Comment 72 for bug 1711407

Revision history for this message
Dan Streetman (ddstreet) wrote :

Just to re-summarize this:

The problem here is when a net namespace is being cleaned up, the thread cleaning it up gets hung inside net/core/dev.c netdev_wait_allrefs() function. This is called every time anything calls rtnl_unlock(), which happens a lot, including during net namespace cleanup. This function waits for all netdev device references to be released.

The thing(s) holding dev references here are dst objects from sockets (at least, that's what is failing to release the dev refs, in my debugging). When a net namespace is cleaned up, all its sockets' call dst_dev_put() for their dsts, which moves the netdev refs from the actual net namespace interfaces to the netns loopback device (this is why the message is typically 'waiting for lo to become free', but sometimes it waits for non-lo to become free if the dst_dev_put hasn't been called for a dst).

The dsts are then put, which should reduce their ref count to 0 and free them, which then also reduces the lo device's ref count. In correct operation, this reduces the lo device's ref count to 0, which allows netdev_wait_allrefs() to complete.

This is where the problem arrives:

1. the first possibility a kernel socket that hasn't closed, and still has dst(s). This is possible because while normal (user) sockets take a reference to their net namespace, and the net namespace does not begin cleanup until all its references are released (meaning, no user sockets are still open), kernel sockets do not take a reference to their net namespace. So, net namespace cleanup begins while kernel sockets are still open. While the net namespace is cleaning up, it ifdown's all its interfaces, which cause the kernel sockets to close, and free their dsts which releases all netdev interface refs, which allows the net namespace to close.
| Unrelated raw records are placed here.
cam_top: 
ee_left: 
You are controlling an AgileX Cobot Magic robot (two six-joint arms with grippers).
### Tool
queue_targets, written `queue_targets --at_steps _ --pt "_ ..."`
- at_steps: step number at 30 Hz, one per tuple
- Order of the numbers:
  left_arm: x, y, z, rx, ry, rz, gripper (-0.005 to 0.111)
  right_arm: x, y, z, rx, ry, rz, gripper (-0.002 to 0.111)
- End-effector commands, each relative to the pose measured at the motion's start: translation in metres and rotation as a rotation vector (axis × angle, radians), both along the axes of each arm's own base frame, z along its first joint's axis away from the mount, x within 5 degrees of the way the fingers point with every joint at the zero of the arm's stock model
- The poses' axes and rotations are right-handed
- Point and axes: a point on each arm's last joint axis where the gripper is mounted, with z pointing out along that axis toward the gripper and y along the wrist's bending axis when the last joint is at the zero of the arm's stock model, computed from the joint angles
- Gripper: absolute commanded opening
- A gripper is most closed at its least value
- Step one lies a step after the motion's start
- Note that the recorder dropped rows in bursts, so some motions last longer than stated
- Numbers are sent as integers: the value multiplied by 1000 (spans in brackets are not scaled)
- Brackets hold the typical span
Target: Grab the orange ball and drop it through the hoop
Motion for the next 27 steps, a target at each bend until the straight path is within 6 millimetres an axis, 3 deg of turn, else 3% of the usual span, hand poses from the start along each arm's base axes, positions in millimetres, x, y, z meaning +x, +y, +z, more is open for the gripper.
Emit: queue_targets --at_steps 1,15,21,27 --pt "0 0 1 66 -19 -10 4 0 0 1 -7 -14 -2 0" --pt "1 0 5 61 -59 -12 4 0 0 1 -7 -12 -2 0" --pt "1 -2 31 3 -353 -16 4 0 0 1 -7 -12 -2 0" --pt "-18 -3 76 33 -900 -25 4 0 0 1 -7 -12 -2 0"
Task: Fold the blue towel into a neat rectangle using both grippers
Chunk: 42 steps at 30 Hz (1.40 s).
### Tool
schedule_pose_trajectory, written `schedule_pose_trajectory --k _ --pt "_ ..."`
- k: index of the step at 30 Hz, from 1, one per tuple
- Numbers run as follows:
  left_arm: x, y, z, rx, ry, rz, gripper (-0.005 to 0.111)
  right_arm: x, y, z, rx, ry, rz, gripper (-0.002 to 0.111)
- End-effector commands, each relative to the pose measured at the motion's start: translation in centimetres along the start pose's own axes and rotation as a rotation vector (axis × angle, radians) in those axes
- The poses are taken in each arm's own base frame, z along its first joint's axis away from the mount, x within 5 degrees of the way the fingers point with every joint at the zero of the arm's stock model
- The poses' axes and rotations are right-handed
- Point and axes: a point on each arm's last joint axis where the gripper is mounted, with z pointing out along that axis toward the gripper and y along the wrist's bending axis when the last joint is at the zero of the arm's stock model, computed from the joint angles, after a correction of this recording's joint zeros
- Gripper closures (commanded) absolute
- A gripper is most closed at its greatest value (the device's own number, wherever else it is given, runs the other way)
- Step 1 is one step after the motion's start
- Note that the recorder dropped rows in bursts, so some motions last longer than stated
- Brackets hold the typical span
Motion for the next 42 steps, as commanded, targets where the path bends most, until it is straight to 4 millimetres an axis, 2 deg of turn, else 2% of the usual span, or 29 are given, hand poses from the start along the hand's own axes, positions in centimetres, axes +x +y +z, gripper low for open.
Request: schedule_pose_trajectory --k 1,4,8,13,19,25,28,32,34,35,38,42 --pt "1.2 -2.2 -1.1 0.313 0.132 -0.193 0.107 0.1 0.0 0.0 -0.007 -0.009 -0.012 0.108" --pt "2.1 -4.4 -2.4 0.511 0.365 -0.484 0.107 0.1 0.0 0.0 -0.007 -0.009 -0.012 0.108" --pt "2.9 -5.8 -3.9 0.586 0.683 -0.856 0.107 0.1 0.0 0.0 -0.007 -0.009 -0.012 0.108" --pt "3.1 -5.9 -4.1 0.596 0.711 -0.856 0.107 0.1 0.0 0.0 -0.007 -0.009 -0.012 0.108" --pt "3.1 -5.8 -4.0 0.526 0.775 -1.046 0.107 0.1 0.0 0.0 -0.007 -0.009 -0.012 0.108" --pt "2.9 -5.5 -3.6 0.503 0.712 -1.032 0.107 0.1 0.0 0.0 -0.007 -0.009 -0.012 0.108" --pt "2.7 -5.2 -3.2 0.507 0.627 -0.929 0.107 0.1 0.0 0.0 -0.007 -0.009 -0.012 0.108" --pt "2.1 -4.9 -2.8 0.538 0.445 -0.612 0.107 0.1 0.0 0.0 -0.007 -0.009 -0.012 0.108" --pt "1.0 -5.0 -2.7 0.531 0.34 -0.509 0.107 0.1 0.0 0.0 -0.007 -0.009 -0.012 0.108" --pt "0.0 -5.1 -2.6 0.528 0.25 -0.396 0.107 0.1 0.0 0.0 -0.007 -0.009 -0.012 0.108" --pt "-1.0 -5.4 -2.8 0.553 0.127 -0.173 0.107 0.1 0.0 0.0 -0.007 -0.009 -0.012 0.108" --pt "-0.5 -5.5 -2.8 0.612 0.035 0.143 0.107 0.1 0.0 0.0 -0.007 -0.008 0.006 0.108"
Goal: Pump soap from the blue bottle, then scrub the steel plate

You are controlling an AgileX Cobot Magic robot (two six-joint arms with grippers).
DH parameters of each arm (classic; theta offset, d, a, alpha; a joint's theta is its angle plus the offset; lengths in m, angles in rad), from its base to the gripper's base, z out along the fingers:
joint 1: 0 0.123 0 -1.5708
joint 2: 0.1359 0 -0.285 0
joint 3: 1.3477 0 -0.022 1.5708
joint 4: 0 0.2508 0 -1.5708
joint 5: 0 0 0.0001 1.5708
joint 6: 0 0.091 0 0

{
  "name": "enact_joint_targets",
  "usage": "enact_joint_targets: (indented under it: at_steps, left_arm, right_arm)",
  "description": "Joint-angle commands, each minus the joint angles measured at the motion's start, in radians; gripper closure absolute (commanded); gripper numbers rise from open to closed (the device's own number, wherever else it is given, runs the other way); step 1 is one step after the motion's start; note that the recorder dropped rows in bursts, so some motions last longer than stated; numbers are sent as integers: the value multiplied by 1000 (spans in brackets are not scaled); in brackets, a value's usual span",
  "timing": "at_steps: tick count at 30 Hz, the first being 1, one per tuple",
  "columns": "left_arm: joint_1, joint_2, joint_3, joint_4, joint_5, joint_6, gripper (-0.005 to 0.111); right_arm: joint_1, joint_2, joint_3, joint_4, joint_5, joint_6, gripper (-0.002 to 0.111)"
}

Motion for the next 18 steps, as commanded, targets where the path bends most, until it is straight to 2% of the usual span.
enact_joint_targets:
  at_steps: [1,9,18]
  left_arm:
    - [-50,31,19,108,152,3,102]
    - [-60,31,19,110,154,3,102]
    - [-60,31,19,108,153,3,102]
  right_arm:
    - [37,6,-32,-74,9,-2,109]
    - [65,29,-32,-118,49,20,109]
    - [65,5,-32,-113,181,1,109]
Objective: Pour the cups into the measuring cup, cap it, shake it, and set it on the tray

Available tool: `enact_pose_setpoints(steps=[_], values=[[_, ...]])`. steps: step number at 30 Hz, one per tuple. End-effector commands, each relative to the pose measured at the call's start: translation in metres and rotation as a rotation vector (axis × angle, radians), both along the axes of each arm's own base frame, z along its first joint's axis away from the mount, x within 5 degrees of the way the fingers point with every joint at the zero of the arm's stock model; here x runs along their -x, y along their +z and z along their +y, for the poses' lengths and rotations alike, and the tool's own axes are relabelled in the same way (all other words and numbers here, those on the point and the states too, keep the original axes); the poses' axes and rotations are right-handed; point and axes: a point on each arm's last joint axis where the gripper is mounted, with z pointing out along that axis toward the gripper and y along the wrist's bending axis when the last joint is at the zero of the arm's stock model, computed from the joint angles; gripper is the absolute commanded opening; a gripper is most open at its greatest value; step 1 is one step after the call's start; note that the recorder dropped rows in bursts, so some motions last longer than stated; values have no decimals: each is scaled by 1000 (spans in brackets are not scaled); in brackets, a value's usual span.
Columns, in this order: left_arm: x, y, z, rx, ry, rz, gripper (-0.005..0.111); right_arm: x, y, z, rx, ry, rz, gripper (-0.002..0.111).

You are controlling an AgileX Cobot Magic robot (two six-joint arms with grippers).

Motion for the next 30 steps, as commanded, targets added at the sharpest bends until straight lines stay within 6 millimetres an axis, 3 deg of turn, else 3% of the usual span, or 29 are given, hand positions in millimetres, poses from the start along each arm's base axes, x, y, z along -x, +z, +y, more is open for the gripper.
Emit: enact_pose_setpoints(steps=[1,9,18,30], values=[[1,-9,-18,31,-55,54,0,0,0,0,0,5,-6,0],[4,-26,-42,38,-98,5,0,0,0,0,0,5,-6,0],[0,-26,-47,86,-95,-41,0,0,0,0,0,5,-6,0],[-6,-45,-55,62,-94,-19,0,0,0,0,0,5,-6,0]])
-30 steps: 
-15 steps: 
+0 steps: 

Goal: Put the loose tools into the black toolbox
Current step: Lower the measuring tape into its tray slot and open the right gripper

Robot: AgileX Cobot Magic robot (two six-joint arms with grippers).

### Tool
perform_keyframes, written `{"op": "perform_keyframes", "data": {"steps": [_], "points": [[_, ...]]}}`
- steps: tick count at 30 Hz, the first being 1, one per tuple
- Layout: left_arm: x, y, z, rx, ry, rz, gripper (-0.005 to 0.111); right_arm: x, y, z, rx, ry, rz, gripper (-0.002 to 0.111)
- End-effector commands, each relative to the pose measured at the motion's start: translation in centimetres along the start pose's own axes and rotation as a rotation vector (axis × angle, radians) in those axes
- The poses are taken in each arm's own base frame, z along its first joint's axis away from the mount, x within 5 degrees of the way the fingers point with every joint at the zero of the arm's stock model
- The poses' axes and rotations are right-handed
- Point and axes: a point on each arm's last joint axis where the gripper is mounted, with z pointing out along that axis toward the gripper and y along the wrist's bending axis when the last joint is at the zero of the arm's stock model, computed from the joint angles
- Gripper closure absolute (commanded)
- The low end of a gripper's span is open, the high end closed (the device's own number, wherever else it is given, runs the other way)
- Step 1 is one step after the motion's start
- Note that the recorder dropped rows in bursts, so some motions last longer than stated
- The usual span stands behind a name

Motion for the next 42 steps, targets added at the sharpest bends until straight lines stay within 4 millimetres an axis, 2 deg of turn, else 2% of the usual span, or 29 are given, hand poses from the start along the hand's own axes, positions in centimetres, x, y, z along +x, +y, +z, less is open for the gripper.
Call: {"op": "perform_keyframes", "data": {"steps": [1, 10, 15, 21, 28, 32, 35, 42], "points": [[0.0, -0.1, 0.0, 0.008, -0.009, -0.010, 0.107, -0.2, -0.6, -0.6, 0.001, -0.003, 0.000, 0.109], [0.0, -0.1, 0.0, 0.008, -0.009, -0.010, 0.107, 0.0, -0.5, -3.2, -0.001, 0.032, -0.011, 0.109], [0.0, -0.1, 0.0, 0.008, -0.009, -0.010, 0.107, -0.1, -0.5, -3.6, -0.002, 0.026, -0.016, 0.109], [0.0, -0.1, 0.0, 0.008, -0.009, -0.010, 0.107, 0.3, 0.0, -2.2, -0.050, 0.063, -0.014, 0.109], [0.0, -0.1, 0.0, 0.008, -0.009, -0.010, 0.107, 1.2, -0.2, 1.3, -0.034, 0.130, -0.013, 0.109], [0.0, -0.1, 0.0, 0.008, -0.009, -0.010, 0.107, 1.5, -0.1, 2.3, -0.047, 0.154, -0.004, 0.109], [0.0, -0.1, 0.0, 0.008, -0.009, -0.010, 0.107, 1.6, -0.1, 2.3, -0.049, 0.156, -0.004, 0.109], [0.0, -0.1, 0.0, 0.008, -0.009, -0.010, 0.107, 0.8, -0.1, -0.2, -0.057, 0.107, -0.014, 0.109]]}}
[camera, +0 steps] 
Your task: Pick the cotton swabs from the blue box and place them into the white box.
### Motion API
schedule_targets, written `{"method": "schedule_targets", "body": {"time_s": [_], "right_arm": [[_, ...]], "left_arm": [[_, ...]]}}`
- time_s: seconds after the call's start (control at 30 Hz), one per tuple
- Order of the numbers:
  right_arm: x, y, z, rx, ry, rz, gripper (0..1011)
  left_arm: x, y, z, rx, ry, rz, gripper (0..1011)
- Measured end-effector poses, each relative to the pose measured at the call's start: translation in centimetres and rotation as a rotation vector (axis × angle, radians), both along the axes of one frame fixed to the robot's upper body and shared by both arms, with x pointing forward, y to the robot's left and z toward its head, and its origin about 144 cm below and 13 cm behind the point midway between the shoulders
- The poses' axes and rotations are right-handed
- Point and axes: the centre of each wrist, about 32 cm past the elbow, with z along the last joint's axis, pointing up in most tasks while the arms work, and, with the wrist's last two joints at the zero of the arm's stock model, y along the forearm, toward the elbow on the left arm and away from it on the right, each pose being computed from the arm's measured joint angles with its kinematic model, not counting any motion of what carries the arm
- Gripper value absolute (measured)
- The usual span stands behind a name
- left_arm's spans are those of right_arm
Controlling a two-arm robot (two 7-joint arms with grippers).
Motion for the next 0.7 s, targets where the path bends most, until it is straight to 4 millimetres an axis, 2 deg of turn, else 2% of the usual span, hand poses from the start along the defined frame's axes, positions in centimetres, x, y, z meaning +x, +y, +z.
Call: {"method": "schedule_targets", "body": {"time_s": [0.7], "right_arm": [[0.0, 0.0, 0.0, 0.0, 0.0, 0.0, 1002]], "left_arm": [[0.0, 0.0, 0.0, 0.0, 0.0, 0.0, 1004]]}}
If, however, one of the kernel sockets doesn't pay attention to the net namespace cleaning up, it may hang around, failing to free its dsts, and failing to release the netdev interface reference(s). That causes this bug. In some cases (maybe most or all, I'm not sure) the socket eventually times out, and does release its dsts, allowing the net namespace to finish cleaning up and exiting.

My recent patch 4ee806d51176ba7b8ff1efd81f271d7252e03a1d fixes *one* case of this happening - a TCP kernel socket remaining open, trying in vain to complete its TCP FIN sequence (which will never complete since all net namespace interfaces are down and will never come back up, since the net namespace is cleaning up). The TCP socket eventually would time out the FIN sequence failure, and close, allowing the net namespace to finish cleaning up, but it takes ~2 minutes or so. There very well could be more cases of this happening with other kernel sockets.

2. alternately, even if all kernel sockets behave correctly and cleanup immediately during net namespace cleanup, it's possible for a dst object to leak a reference. This has happened before, there are likely existing dst leaks, and there will likely be dst leaks accidentally introduced in the future. When a dst leaks, its refcount never reaches 0, and so it never releases its reference on its interface (which remember, is moved to the net namespace loopback interface when its socket is closing). Unfortunately, a dst that has leaked a reference will never free itself, and will never release its reference to the loopback interface. Thus, netdev_wait_allrefs() will hang forever.

Actually fixing either cause above is the correct thing to do, of course, but that's a long-term thing, as even if all causes currently in the kernel are fixed, more leaks probably will be accidentally introduced in the future. And while mem leaks are not good, the more serious problem caused by this is that the netdev_wait_allrefs() hang happens while the thread is holding the global net mutex - that prevents the creation of any new net namespaces, and prevents the cleanup of any existing net namespaces (it also blocks registering/unregistering any pernet subsystem or pernet device). This can render the entire system unusable, and requires a reboot to correct.

Starting from the assumption that it's unsafe to ever ignore the interface's refcount, and just free it anyway after some time period, I have to allow that when a dst leaks, its net namespace will also have to leak, since the dst will always hold a reference to the net namespace loopback (or other) interface. Given that, what we need to do is move the call to netdev_wait_allrefs() that is hanging, to outside of the net mutex locked section. I'm working on a patch to do just that currently.